The deep models shall be validated on concrete use cases in the domain of financial prediction, with the objective of deploying them in SESAMm’s products.


Industrial context

SESAMm is selling since 2014 text analysis applications for financial prediction. Their success has been confirmed in December 2015 with a fund raising of 640k€[1] to support their development. SESAMm will provide large confidential datasets for validating the proposed models in the target application domain, as well as preprocessing methods of these corpora. The Ph.D. student shall publish the theoretical models he will propose[2] in renown conferences and journals and compare them with the state-of-the-art on other public corpora, e.g., SemEval or as in [5]. More generally, the theoretical results carried on by the Ph.D. student will be public, while the application-related implementations and achievements will belong to SESAMm. The objective of the collaboration between LORIA and SESAMm is to enable technological transfer of the researches carried on in this Ph.D. thesis into the financial analytic products of SESAMm. A confidential and intellectual property agreement will be written and signed by the involved partners at the beginning of the thesis.



[2]    After agreement by SESAMm, and at the exclusion of any sensitive confidential information


Christophe Cerisara (LORIA-CNRS), Alexandre Denis (SESAMm SAS, Metz)


How to apply

In order to prepare a PhD thesis within the Lorraine Université d’Excellence Program, the interested candidate should consult the PhD topics offered in each social and economic challenges.
These PhD thesis topics are proposed by faculty members or researchers accredited to supervise research.

Candidate application period: according to graduate school schedule (visit each topic)
Each candidate may submit an application on up to three separate research topics.

Application analysis period by each graduate school
The graduate school reviews the applicants for a doctoral contract in the relevant disciplines. They check the level of supervision for each supervisor and the situation of trained doctors. Each candidate will meet the laboratory director, supervisor and a representative from the graduate school. This interview is to identify the candidate’s motivations and suitability as a candidate for the PhD project proposed by the supervisor. A recommendation will be made to the graduate school.

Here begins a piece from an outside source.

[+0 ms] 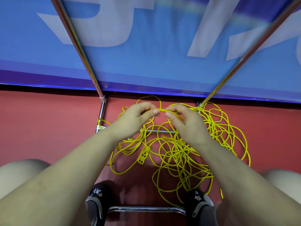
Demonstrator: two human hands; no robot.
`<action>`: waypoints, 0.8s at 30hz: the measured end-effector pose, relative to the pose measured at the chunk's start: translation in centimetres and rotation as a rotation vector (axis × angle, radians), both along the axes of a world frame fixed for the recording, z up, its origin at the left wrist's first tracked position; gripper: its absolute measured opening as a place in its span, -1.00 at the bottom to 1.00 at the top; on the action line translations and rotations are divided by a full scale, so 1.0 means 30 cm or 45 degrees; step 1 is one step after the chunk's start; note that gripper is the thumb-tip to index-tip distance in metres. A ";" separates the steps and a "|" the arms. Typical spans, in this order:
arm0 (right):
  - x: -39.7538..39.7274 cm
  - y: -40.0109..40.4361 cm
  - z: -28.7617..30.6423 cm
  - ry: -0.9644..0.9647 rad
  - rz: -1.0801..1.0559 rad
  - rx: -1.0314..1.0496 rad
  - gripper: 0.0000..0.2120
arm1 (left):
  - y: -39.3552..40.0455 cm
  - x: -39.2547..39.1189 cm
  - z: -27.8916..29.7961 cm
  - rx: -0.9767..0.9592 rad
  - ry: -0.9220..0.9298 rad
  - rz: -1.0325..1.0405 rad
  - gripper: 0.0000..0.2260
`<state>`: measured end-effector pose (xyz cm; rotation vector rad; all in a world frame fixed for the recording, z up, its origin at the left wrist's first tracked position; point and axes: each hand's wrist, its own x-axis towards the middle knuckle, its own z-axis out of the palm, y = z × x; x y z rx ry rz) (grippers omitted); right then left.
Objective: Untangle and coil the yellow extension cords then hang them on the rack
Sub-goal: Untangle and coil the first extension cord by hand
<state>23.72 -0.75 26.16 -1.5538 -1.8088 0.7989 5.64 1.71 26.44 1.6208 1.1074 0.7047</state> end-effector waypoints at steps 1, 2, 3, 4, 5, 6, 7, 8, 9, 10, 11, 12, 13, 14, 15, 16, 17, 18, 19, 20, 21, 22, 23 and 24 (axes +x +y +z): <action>0.000 0.002 -0.009 0.062 -0.016 -0.008 -0.84 | -0.002 0.001 0.005 -0.008 -0.005 -0.003 -0.82; -0.001 0.003 -0.012 0.105 -0.022 -0.006 -0.90 | -0.003 -0.002 0.004 -0.024 0.000 -0.007 -0.82; -0.002 0.005 -0.013 0.148 -0.024 -0.011 -0.94 | -0.004 -0.007 0.000 -0.048 0.011 -0.010 -0.82; -0.004 0.007 -0.009 0.198 -0.035 -0.027 -0.94 | -0.004 -0.017 -0.011 -0.078 0.038 -0.005 -0.82; -0.007 0.008 -0.002 0.259 -0.066 -0.050 -0.89 | -0.003 -0.031 -0.028 -0.116 0.077 0.003 -0.81; -0.004 0.012 0.006 0.317 -0.107 -0.077 -0.85 | -0.002 -0.047 -0.048 -0.159 0.132 0.013 -0.78; 0.006 0.017 0.014 0.347 -0.152 -0.087 -0.82 | -0.001 -0.066 -0.071 -0.198 0.204 0.024 -0.75; 0.021 0.025 0.020 0.331 -0.199 -0.078 -0.82 | 0.000 -0.084 -0.094 -0.224 0.286 0.038 -0.72; 0.040 0.036 0.025 0.287 -0.248 -0.048 -0.84 | 0.001 -0.101 -0.112 -0.235 0.363 0.049 -0.70; 0.061 0.046 0.031 0.243 -0.311 -0.006 -0.90 | 0.002 -0.115 -0.128 -0.232 0.423 0.057 -0.69; 0.086 0.056 0.033 0.225 -0.395 0.027 -0.96 | 0.004 -0.125 -0.139 -0.218 0.455 0.062 -0.70; 0.108 0.064 0.035 0.217 -0.496 0.052 -0.91 | 0.007 -0.132 -0.145 -0.201 0.454 0.069 -0.73; 0.130 0.070 0.036 0.201 -0.596 0.058 -0.86 | 0.011 -0.133 -0.144 -0.182 0.427 0.083 -0.78; 0.150 0.077 0.037 0.169 -0.677 0.047 -0.83 | 0.013 -0.130 -0.136 -0.158 0.384 0.098 -0.82; 0.170 0.084 0.032 0.151 -0.729 0.021 -0.81 | 0.015 -0.123 -0.123 -0.128 0.332 0.109 -0.84; 0.185 0.088 0.031 0.150 -0.747 -0.013 -0.80 | 0.017 -0.111 -0.109 -0.100 0.279 0.112 -0.85; 0.189 0.089 0.033 0.145 -0.735 -0.037 -0.77 | 0.017 -0.096 -0.094 -0.079 0.231 0.109 -0.85; 0.183 0.084 0.038 0.111 -0.680 -0.034 -0.72 | 0.016 -0.079 -0.076 -0.067 0.189 0.101 -0.85; 0.169 0.072 0.043 0.059 -0.565 -0.012 -0.67 | 0.014 -0.061 -0.059 -0.057 0.155 0.087 -0.84; 0.144 0.055 0.046 0.019 -0.402 0.002 -0.63 | 0.010 -0.042 -0.041 -0.039 0.134 0.067 -0.82; 0.114 0.037 0.044 -0.003 -0.229 -0.017 -0.62 | 0.007 -0.024 -0.025 -0.018 0.124 0.042 -0.79; 0.082 0.019 0.041 -0.003 -0.081 -0.071 -0.63 | 0.004 -0.007 -0.011 -0.001 0.115 0.015 -0.78; 0.055 0.005 0.031 0.014 0.015 -0.133 -0.68 | 0.003 0.008 -0.003 0.013 0.109 -0.006 -0.76; 0.035 -0.002 0.021 0.043 0.049 -0.185 -0.75 | 0.002 0.019 0.002 0.023 0.099 -0.014 -0.74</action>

This will summarize the strengths and/or weaknesses of the application.

PhD grants will include monthly income for the PhD student (roughly 1700 € for research only, complement can be provided for teaching missions) and environment for research in the research unit.

Please be aware that in order to offer a variety of subjects, more positions are posted here than available funding. The LUE executive committee will make the final choice on the granted funding (up to 12 positions), based on the recommendations by the doctoral schools.